Journalist. Writer. Storyteller.

Memphis native. Former newspaper columnist and podcast host. News journalist at the University of West Alabama. University of Memphis and Jacksonville State University graduate. Cardinals fan.

I write about politics and poverty, history and culture, race and equality and humanity in the Deep South. Splendid tales are everywhere: in 100-year-old basements, in City Council meetings, in church pews, in dusty archives and computer databases, in aging chapels on abandoned military bases, on downtown rooftops, and, as the photo illustrates, atop soaring bell towers of antebellum churches. Everyone has a story to tell, fanciful or polite. Others aren't as pleasant, the dark stories of political malfeasance and humanity's worst traits. It's journalists' duty to tell them all -- accurately, fairly and without fear.

Searching in the woods for remnants of Anniston's Barber Memorial Seminary, a long-shuttered African-American school funded by Northern philanthropists in the late 19th and early 20th centuries. (Photo/Steve Gross)

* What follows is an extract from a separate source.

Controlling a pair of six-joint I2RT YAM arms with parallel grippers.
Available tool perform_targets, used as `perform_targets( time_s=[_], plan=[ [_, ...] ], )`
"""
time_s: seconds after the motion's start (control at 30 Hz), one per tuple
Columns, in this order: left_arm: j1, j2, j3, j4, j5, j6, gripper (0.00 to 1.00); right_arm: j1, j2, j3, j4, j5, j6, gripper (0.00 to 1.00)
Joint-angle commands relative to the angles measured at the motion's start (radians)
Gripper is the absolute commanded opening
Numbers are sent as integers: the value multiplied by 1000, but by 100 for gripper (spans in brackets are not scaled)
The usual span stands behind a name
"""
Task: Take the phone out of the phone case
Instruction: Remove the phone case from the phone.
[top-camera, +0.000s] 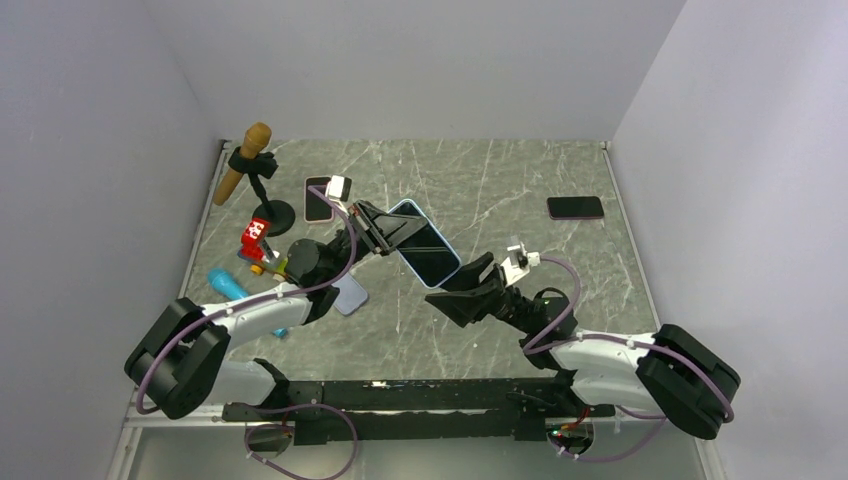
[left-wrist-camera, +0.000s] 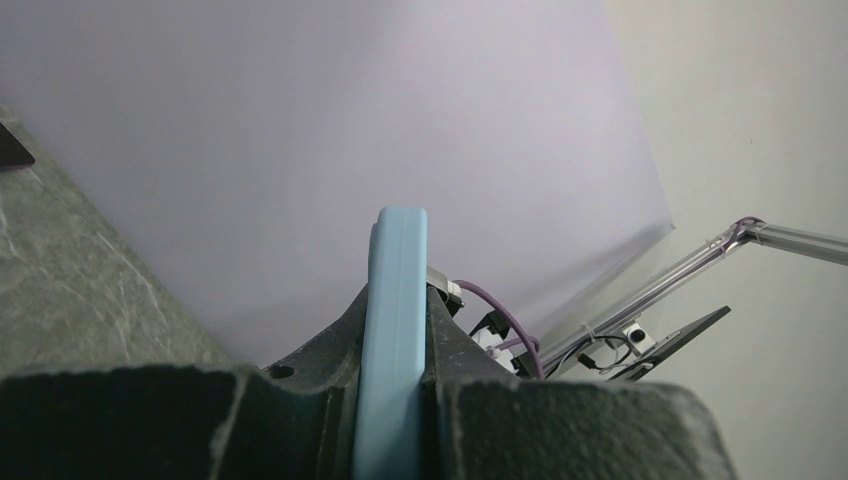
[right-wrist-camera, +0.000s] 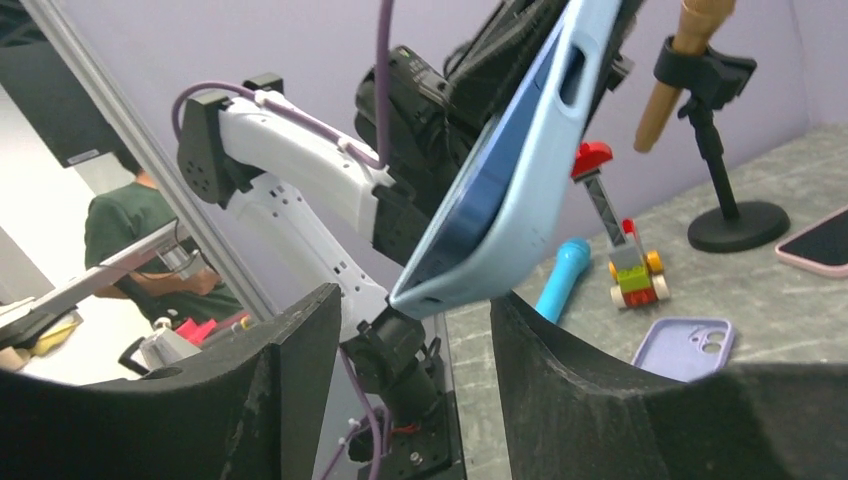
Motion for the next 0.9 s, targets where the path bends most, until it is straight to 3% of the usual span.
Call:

Interviewing City of Anniston workers who are in charge of the city's most prominent flag that's displayed atop Watermark Tower. (Photo/Steve Gross)

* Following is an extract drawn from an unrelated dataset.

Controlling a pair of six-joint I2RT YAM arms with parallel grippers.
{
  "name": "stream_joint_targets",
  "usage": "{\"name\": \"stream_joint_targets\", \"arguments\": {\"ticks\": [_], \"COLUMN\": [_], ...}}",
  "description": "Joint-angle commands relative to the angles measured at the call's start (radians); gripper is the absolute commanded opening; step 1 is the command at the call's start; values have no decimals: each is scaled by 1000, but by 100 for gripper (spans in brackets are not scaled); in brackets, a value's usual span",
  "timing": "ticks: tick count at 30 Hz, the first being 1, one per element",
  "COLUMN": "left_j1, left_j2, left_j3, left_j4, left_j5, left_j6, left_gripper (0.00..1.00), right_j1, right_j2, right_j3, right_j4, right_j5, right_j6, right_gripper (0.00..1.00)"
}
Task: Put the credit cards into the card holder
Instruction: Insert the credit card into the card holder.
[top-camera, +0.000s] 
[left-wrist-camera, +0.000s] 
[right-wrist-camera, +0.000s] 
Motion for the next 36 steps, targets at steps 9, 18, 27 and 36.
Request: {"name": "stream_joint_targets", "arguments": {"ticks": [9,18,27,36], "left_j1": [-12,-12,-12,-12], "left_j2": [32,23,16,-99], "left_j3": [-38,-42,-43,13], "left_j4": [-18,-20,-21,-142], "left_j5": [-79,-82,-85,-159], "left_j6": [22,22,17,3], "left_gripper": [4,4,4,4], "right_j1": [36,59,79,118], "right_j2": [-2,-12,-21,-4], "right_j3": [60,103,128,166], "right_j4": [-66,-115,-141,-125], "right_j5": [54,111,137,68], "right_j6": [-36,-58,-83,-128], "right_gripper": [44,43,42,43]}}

Taking notes in the doorway of an ammunition igloo at an abandoned World War II-era Army depot in Talladega County, Ala. (Photo/Bill Wilson)
Documenting the relocation of a World War II-era soldiers chapel at the former Fort McClellan, Ala. (Photo/Steve Gross)
On assignment to write about high school mascots -- first-person, of course. (Photo/Kirsten Fiscus)
Atop a scaffold with a restorer who was trying to save Anniston's Spirit of the American Doughboy statue.